How to calculate relevance score?

587 Views Asked by At

I am trying to calculate relevance score using a review from a json file. Every time I tried to run my code, it will only say "indirect" for output. What am I doing wrong?

My code is below:

import joblib, requests, json, sklearn.metrics, sklearn.model_selection, sklearn.tree, time, math, textblob

import warnings
warnings.filterwarnings("ignore")

response = requests.get("https://appliance_reviews.json")

if response:
    data = json.loads(response.text)
    
    unique = []
    word = []
    for line in data:
        #print(line)
        
        review = line["Review"]
        blob = textblob.TextBlob(review)
        
        for word in blob.words:
            
            if word.lower() not in unique:
                unique.append(word.lower())
   
    for word in unique:
        a = 0
        b = 0
        c = 0
        d = 0
       
        for line in data:
           
            review = line["Review"]
            safety = line["Safety hazard"]
           
            if word in review.lower() and safety == 1:
                a += 1
            if word in review.lower() and safety == 0:
                b += 1
            if word in review.lower() and safety == 1:
                c += 1
            if word in review.lower() and safety == 0:
                d += 1
        
        try:
            rel_score = (math.sqrt(a + b + c + d) * ((a + d) - (c * b))) / math.sqrt((a + b) * (c + d))
        except:

            rel_score = 0
            
        if rel_score >= 4000:
            score.append(word)
    print(word)

1

There are 1 best solutions below

0
Joffan On

word would just be the last entry in unique at the time you print it on the last line of code given, regardless of its scoring. You've just exited a for loop where word was the iterating variable.

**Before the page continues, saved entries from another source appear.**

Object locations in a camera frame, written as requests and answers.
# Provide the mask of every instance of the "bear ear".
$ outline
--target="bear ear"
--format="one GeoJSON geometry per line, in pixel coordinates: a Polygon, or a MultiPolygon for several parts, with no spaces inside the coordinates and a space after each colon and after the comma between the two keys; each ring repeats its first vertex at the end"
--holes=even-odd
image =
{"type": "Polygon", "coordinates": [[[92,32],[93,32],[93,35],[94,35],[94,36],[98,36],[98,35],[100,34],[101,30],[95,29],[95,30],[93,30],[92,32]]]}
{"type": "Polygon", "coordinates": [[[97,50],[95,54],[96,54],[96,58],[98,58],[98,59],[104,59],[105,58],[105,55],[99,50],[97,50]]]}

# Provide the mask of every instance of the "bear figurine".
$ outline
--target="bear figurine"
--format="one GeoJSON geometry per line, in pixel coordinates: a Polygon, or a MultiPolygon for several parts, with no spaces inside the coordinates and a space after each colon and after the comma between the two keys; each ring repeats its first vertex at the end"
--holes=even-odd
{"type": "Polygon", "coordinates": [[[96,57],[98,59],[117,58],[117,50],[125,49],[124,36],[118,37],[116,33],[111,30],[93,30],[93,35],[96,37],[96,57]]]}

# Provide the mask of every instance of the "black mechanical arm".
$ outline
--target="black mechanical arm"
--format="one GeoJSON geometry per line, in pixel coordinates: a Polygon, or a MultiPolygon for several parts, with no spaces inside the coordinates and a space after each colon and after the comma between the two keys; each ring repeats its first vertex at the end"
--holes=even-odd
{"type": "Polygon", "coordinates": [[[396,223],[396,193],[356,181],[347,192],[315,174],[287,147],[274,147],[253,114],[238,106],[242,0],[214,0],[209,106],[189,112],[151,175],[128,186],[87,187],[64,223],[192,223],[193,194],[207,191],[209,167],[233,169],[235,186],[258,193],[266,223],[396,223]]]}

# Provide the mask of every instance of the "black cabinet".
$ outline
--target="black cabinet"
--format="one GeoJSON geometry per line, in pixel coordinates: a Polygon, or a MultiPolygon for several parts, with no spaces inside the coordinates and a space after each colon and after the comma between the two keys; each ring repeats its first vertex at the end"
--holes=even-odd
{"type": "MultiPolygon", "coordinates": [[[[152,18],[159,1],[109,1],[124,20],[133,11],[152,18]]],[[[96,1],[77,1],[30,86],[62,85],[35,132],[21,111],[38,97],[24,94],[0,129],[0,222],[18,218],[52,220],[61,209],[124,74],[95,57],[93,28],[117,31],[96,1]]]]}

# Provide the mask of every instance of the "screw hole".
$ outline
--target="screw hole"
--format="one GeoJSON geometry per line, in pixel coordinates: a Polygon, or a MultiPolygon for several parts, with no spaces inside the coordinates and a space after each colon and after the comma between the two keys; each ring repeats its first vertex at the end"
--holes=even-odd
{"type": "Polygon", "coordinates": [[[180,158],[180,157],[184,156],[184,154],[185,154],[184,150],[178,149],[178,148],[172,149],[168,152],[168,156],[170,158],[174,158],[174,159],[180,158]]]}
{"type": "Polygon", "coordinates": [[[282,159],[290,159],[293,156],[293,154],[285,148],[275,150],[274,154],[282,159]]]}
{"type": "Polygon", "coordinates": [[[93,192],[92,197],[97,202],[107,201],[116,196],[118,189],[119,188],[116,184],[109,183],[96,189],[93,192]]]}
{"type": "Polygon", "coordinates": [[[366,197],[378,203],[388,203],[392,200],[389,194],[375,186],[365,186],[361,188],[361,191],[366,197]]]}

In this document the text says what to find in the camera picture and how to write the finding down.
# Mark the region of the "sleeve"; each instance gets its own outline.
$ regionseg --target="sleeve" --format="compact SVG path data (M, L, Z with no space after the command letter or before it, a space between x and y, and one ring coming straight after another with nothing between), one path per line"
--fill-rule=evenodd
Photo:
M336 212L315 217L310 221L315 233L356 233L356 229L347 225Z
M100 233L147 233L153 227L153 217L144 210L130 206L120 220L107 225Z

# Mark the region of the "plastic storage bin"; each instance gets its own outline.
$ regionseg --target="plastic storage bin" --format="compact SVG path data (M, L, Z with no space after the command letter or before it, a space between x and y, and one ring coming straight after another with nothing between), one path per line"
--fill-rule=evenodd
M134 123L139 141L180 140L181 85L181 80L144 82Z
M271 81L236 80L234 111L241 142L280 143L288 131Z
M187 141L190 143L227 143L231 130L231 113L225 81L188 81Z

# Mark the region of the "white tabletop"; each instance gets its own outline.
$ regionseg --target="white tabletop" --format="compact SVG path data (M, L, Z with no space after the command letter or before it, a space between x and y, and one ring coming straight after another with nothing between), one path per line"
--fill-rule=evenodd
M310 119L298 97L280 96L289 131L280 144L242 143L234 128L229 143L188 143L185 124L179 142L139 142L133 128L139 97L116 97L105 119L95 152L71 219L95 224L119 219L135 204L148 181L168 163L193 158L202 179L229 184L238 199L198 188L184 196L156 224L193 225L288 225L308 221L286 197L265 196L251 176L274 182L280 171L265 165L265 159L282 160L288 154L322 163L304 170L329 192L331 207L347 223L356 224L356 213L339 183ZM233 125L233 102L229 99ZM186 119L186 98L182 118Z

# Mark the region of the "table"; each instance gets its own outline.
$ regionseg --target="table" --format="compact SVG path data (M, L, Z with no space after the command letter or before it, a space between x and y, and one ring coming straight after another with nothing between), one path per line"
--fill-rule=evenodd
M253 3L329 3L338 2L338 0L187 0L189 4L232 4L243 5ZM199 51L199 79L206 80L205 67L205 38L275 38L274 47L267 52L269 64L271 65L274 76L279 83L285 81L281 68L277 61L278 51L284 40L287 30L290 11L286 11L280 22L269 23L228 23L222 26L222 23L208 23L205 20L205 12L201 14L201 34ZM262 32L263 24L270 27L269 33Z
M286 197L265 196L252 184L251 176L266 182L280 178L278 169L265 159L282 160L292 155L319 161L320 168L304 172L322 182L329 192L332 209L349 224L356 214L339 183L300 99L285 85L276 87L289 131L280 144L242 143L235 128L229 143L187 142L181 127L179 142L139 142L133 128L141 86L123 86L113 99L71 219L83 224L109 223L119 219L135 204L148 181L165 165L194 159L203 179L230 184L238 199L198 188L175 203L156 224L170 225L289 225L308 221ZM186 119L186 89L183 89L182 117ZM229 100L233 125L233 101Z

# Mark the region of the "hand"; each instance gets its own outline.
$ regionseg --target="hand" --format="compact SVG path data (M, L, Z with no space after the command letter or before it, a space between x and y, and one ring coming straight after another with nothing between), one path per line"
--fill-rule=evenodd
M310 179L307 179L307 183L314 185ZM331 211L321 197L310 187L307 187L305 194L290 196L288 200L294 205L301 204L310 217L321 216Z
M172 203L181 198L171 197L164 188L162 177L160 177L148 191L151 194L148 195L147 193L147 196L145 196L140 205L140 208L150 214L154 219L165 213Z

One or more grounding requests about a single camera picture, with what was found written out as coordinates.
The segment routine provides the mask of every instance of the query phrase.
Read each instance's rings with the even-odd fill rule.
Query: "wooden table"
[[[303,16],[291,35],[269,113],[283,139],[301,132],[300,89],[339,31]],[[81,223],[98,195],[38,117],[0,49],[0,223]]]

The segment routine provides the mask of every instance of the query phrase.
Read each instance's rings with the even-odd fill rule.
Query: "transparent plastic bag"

Are you sure that you didn't want to print score, which seems to be intended to accumulate high-scoring words from unique?

Also I think your scoring is broken. For example as coded, a and c are always equal, as are b and d. "carpet" would affect the score of both "car", "pet" and indeed "carp".

As Prune mentions in comments, your bland choice of variable names makes understanding the purpose of the code difficult.